III.—THE PEACEMAKERS

And yet within a couple of months the last rumble of the threatened disturbance had passed away.

This is how the status quo ante bellum was restored:

The offending Canon was in the habit of confiding in his supporters his feeling of sorrow that none of his clerical brethren had the manliness to follow his example and read the Lessons as they should be read: he had quite believed, he said, that in a short time the slovenly, monotonous reader would have ceased to appear at the lectern; he was greatly disappointed.

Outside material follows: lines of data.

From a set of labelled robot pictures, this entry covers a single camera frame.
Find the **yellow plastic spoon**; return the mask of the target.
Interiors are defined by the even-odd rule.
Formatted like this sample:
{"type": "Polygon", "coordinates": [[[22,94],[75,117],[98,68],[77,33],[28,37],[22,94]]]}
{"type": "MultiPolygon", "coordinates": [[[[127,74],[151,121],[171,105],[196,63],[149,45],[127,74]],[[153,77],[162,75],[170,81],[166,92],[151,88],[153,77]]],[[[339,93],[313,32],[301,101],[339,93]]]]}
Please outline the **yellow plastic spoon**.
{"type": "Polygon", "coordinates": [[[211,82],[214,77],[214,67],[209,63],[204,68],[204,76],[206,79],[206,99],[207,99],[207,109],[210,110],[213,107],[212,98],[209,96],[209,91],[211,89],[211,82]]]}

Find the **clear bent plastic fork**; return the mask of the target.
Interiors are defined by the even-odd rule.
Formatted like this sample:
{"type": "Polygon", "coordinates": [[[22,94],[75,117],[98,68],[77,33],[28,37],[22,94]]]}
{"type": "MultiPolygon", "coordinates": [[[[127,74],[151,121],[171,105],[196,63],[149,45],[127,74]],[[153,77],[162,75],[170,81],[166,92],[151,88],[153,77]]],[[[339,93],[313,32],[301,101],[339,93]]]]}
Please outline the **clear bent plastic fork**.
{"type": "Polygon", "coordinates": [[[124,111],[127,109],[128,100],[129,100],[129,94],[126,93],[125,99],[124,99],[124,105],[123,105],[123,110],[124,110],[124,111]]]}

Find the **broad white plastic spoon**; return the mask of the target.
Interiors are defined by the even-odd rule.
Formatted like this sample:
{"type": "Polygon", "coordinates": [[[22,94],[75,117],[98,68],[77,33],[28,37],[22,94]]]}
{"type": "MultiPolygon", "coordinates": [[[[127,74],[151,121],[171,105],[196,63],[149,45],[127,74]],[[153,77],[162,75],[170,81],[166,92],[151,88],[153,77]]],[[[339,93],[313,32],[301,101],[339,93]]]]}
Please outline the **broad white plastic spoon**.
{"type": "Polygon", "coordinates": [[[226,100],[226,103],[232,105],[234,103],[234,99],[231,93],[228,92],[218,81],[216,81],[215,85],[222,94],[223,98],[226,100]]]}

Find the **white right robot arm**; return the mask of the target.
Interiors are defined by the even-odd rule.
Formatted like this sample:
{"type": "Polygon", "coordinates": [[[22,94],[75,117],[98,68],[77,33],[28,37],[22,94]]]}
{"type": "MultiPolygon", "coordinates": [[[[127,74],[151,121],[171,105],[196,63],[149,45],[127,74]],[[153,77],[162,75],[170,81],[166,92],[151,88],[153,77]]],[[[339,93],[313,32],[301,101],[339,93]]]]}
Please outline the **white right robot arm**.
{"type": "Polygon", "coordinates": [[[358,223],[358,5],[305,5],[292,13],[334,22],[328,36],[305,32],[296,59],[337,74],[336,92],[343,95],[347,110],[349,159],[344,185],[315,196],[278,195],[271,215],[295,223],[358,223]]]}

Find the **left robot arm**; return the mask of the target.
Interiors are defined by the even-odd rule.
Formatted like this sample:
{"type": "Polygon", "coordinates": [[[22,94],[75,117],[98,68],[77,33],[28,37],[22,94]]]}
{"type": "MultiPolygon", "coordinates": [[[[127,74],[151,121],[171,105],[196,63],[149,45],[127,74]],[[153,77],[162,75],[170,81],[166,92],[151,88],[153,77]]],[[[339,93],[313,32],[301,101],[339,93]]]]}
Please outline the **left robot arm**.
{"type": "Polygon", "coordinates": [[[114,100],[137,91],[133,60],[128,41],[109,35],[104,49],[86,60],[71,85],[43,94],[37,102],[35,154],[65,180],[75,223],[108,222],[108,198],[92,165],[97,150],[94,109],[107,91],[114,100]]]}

But one Sunday an elderly Prebendary astonished every one by “putting on” two separate and distinct voices in reading the First Lesson. It was the chapter in which Moses pleads for the Children of Israel when their destruction is threatened by the Almighty. Now it will be plain to any one that to treat this duologue in an elocutionary style requires a delicacy of touch of the rarest sort; but unhappily the reader seemed to have the idea that all that was necessary to deal with the most important passages effectively was to deliver them in two voices, and this scheme he adopted. The one voice was that of a good-natured gentleman taking the part of naughty schoolboys who had been caught robbing the orchard of an irascible old farmer; the second voice was that of the irascible old farmer who had cornered them and had sent one of his staff for a dog whip.

The effect was startling at first. It seemed as if the clergyman had seen Irving in The Lyons Mail'' and thought he could not improve greatly upon the method of the actor in the dual rôle—speaking in the mild accents of the amiable Lesurges on the one hand and in the gruff staccato of Dubose on the other. At first this touch of realism was startling, but as it went on it became queer, then funny, and at last it had the element that made its emphatic appeal to most hearers, that of burlesque. Some of the congregation were shocked: they had no idea that “God spake these words and said” in the tone of a testy old gentleman. Others were frankly amused and showed it without reticence; and the entertainment closed with the giggling of choir-boys.

The Second Lesson was read by Canon Mowbray in a very subdued way. Contrary to the expectation of a good many people, he made no attempt to match himself in realistic effects against the Prebendary; and when during the week remarks were made in his hearing respecting that member of the Chapter and his elocution, he only shook his head sadly. The other members of the Chapter could do no more. When an elderly clergyman has made a fool of himself within the precincts of his church people can only shake their heads.

But the next Sunday the congregation who crowded the Minster at the afternoon service shook not only their heads but their bodies also in their decorous but wholly ineffectual attempts to smother their laughter while the Prebendary read a chapter in the Book of Ruth which necessitated, he thought, full orchestral treatment. He clearly saw the parts for a basso, a tenor, a soprano, and a contralto, and he set himself about doing all four by subtle modulations of his voice. Now, people do not as a rule mind a middle-aged parson's putting on a gruff voice when reading what a man said, or going up an octave or so when assuming the dialogue of a milder-mannered man; but when he puts on a falsetto, and a very high falsetto, when he essays to reproduce the words of a woman, and occasionally breaks in an attempt to lay the emphasis on the right words, the most decorous of folk will either laugh or weep—and the great majority of the worshippers in the old Minster this day did the former. Quite a number hurried from the Sacred Fane with their handkerchiefs held close to their mouths. But once outside——

That was how the scandal which threatened to make Broadminster Chapter a house divided against itself was dispersed. It was obvious that the Minster was too antique a place to be made the scene of so great an innovation as Canon Mowbray had attempted to introduce, and he at once fell back into the recognised monotone, with a suspicion of the sing-song rising and falling from sentence to sentence in his reading of the Lessons, and the Prebendary once more followed his example; and so the plague—or worse—was stayed.

But the general impression that prevailed throughout Broadminster when the whole question of the innovation was discussed was that that middle-aged Prebendary had not gone very far in making a fool of himself. They had heard of a potent form of argument technically known as reductio ad absurdum, but they had never before had so signal an instance of its successful operation.